Personal information
- Full name: David McCann
- Born: 17 March 1973 (age 53) Belfast, Northern Ireland
- Height: 1.86 m (6 ft 1 in)
- Weight: 73 kg (161 lb)

Team information
- Current team: Retired
- Discipline: Road Track
- Role: Rider
- Rider type: Time trialist

Amateur team
- 2000: Phoenix CC

Professional teams
- 2001: Ceresit–CCC–Mat
- 2002: Volksbank–Ideal
- 2003: Team Endurasport.com–Principia
- 2004–2006: Giant Asia Racing Team
- 2007: Colavita–Sutter Home
- 2008: Giant Asia Racing Team
- 2009: Ride Sport Racing
- 2010–2012: Giant Asia Racing Team
- 2013: Synergy Baku Cycling Project

Major wins
- Irish National Road Race Championships (2000, 2001, 2006) Irish National Time Trial Championships (2001, 2002, 2004, 2005, 2009, 2010)

Medal record
Men's track cycling
Representing Northern Ireland
Commonwealth Games
| Bronze medal – third place | 2010 Delhi | Team pursuit |

= David McCann (cyclist) =

Irish cyclist (born 1973)

David McCann (born 17 March 1973 in Belfast) is an Irish former professional road bicycle racer, who rode in the 1996, 2000 and 2012 Olympic Games.
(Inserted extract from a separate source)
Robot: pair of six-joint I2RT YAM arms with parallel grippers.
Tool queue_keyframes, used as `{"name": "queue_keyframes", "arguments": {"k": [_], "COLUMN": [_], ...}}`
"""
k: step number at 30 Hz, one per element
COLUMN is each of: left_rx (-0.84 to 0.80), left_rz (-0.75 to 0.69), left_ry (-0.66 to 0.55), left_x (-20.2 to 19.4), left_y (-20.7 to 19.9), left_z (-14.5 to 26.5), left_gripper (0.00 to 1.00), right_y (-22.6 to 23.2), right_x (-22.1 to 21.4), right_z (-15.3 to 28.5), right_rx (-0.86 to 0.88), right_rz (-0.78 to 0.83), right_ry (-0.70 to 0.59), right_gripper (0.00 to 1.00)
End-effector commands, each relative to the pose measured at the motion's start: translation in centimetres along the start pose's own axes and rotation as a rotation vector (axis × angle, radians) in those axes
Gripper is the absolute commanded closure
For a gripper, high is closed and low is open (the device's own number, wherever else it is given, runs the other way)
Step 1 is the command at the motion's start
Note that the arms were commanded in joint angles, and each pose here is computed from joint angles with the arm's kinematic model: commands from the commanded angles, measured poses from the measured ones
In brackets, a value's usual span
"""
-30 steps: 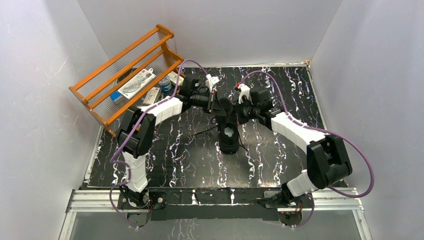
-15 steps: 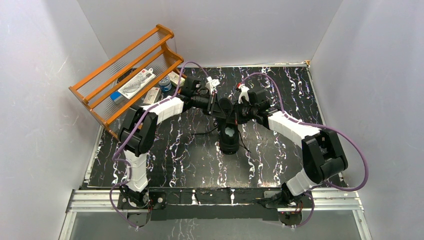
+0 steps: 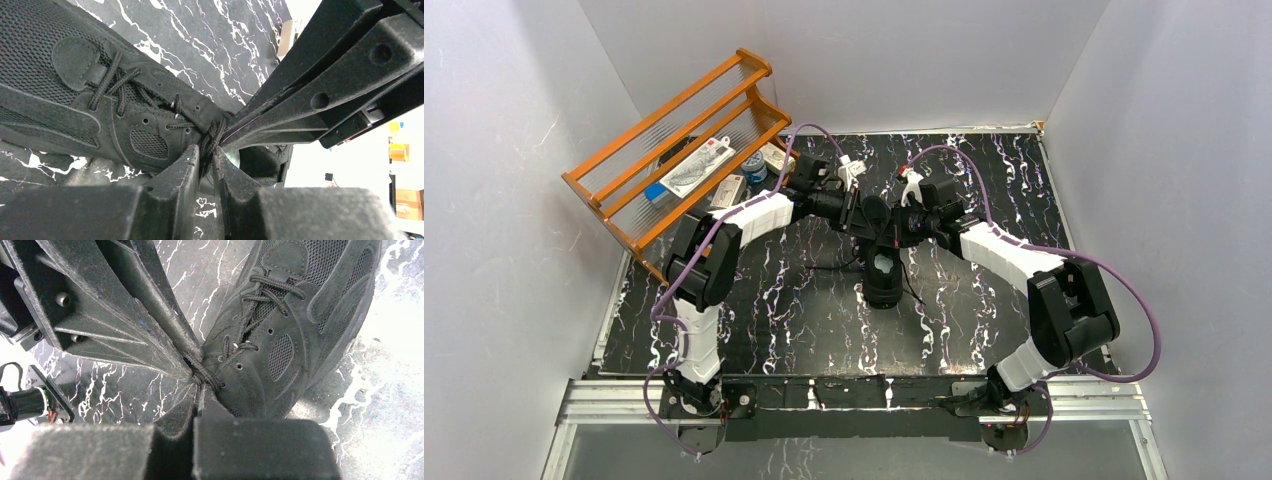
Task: Tie the shoes
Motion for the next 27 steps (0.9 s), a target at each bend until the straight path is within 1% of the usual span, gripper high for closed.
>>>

He was the Irish national road race champion in 2000, 2001 and 2006, and won the Irish national time trial championships a record 6 times (2001, 2002, 2004, 2005, 2009 & 2010). He last rode for the Synergy Baku Cycling Project, an Azerbaijan-registered UCI Continental team.

==Biography==
In 2005, McCann captured the overall title at the Tour de Korea. In 2006 he won the Tour of Indonesia; 2 stages in the Tour of Thailand; 1 stage at the Tour of Qinghai Lake and 1 stage in the Tour of Azerbaijan. He represented Northern Ireland at the Commonwealth Games time trial, finishing 5th.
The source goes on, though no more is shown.